# Problem to solve
Once you find the line with "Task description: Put" in the entries below, return exactly every line from it through the line with "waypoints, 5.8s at".

# Record extracts
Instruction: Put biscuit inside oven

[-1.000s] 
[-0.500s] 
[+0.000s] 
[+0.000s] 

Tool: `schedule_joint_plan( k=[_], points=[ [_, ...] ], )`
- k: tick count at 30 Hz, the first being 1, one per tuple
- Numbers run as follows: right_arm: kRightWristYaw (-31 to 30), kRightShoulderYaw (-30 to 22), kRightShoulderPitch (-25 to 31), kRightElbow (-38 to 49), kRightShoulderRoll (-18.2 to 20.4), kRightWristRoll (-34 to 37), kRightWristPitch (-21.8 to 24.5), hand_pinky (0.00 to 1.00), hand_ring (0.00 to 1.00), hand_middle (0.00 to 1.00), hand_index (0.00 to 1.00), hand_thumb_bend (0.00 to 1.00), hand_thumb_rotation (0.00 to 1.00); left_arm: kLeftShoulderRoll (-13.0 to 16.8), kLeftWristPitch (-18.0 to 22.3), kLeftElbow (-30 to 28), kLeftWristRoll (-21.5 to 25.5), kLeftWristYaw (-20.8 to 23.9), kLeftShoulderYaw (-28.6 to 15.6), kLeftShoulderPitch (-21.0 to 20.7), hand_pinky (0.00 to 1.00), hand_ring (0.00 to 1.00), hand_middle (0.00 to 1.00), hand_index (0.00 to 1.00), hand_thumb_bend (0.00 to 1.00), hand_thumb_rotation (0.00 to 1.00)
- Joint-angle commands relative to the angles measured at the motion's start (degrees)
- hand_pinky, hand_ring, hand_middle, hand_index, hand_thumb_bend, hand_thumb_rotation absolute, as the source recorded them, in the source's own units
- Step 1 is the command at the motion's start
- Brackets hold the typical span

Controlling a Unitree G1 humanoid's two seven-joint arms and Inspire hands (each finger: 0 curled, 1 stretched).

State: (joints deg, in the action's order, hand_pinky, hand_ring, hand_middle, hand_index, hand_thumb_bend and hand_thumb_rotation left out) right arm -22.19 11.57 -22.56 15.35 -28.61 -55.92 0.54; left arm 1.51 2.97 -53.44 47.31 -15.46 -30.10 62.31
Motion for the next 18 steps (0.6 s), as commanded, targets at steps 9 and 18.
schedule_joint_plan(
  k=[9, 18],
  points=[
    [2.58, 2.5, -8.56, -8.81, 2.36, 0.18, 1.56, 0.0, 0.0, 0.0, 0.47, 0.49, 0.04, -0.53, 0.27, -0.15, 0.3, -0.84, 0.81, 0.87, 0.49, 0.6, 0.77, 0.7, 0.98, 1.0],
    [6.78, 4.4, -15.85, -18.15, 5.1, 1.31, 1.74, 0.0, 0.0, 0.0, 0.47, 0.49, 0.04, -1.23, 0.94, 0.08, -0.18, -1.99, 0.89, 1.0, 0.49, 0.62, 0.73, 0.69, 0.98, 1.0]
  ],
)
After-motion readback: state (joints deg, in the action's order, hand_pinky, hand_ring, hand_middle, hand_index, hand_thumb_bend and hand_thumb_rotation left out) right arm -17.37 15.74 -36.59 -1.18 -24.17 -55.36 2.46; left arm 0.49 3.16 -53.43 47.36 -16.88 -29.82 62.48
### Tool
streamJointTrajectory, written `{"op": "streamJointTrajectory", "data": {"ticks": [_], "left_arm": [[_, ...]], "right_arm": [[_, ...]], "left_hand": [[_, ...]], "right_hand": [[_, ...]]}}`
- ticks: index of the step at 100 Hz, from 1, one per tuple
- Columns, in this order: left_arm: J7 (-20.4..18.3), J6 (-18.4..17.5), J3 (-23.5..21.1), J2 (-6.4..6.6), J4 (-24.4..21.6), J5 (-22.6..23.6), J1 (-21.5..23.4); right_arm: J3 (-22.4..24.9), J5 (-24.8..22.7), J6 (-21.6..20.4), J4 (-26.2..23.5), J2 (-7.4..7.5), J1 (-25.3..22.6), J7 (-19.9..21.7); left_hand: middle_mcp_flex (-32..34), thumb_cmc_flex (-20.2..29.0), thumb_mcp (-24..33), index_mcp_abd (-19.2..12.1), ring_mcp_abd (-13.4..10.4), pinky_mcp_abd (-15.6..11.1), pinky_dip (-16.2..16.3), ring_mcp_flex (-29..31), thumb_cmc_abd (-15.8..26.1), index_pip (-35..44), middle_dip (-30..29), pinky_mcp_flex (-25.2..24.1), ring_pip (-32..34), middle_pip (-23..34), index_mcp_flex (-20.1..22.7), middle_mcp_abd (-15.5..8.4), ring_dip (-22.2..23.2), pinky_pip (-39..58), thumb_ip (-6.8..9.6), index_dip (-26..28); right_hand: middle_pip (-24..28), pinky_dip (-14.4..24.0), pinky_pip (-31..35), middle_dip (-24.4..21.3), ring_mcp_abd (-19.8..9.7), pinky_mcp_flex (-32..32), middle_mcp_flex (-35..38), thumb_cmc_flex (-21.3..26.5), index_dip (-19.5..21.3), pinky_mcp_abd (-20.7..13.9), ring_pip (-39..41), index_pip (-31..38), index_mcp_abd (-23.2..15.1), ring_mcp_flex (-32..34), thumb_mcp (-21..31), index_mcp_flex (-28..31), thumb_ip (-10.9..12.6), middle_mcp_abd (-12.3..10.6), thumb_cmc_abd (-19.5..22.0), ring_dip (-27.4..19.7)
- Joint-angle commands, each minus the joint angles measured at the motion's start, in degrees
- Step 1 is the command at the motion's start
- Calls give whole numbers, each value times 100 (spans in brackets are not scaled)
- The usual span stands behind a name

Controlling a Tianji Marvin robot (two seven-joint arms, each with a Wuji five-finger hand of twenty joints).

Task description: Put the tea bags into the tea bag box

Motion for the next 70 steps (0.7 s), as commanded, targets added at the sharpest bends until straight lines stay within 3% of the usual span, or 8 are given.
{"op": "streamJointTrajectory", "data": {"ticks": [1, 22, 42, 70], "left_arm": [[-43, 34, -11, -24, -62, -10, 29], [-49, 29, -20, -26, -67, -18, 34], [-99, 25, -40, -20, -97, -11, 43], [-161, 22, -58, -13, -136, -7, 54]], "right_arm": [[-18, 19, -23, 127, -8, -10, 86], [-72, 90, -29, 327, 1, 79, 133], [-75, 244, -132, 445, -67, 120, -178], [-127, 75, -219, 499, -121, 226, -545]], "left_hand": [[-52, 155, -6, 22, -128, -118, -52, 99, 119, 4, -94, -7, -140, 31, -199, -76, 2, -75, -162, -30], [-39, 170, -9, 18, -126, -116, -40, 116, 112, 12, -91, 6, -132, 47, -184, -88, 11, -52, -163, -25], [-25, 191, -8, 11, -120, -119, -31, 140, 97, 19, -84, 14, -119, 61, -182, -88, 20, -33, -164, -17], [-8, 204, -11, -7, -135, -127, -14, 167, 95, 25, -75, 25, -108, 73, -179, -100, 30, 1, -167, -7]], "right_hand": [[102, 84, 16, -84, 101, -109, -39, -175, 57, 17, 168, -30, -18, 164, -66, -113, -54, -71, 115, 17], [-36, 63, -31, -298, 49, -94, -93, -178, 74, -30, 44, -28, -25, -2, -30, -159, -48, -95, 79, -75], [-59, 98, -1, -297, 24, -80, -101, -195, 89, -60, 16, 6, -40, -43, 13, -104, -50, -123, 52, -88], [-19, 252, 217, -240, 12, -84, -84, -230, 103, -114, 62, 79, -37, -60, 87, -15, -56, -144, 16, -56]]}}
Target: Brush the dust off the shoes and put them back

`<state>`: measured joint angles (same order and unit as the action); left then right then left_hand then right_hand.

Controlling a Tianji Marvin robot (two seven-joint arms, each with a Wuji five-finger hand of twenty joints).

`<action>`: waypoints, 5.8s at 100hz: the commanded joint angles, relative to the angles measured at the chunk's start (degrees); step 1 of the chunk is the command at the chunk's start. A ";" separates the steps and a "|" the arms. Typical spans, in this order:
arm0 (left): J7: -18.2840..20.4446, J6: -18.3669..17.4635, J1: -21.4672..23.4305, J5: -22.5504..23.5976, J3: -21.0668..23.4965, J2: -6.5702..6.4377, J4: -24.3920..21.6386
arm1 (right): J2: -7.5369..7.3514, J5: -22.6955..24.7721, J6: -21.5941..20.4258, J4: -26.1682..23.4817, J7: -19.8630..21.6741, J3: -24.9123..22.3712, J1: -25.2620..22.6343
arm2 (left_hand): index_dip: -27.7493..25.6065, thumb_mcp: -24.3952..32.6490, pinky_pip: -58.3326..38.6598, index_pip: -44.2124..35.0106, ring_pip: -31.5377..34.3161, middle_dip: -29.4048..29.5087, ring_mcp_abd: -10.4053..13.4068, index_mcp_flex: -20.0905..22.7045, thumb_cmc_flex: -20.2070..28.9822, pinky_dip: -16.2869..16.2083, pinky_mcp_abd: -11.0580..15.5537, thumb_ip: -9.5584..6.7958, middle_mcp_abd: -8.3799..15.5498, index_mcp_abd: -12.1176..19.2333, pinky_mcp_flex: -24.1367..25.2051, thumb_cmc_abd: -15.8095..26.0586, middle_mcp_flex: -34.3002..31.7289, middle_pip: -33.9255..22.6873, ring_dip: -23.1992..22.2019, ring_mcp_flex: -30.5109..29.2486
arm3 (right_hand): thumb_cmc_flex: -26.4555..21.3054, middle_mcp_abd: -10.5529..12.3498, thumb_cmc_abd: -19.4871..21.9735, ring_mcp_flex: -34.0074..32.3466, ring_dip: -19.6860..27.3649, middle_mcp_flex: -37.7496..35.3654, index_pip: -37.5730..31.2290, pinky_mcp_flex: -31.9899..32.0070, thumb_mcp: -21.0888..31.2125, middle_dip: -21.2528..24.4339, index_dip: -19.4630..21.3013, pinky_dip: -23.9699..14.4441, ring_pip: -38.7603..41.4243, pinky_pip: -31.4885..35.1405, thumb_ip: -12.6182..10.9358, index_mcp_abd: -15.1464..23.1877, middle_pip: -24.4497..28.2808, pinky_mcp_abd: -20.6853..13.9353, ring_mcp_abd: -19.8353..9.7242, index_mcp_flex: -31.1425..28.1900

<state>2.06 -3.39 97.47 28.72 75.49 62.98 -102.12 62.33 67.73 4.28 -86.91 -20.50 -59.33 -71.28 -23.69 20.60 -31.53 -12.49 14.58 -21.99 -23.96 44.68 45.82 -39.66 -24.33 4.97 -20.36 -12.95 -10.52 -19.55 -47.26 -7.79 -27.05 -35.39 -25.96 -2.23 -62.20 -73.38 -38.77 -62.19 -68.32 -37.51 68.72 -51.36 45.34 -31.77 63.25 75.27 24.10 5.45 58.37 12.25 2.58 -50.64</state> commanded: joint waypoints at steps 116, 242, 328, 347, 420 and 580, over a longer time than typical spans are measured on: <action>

# Your solution
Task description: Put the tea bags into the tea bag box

Motion for the next 70 steps (0.7 s), as commanded, targets added at the sharpest bends until straight lines stay within 3% of the usual span, or 8 are given.
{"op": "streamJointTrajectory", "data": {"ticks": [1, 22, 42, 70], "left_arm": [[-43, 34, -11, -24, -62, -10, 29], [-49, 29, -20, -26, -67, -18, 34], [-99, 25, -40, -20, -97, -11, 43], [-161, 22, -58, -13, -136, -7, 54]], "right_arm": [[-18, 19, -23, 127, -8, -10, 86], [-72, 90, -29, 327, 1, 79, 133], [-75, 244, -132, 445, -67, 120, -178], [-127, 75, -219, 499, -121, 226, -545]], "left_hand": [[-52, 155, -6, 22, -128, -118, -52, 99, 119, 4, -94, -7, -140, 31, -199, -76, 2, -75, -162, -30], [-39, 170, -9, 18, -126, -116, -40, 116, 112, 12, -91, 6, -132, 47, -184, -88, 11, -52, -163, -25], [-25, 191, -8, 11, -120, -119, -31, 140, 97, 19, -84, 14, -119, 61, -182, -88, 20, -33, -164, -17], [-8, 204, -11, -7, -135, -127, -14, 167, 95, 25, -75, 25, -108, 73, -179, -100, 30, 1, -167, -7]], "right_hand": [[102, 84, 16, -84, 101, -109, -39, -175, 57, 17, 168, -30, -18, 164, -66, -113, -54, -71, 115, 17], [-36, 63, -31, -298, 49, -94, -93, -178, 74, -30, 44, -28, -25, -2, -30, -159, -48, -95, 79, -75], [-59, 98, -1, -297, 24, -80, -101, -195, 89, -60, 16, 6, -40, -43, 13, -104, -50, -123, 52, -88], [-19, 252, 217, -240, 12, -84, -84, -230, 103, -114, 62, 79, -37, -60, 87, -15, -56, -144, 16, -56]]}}
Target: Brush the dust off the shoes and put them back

`<state>`: measured joint angles (same order and unit as the action); left then right then left_hand then right_hand.

Controlling a Tianji Marvin robot (two seven-joint arms, each with a Wuji five-finger hand of twenty joints).

`<action>`: waypoints, 5.8s at 100hz: the commanded joint angles, relative to the angles measured at the chunk's start (degrees); step 1 of the chunk is the command at the chunk's start. A ";" separates the steps and a "|" the arms. Typical spans, in this order:

Nothing more is needed to complete the output.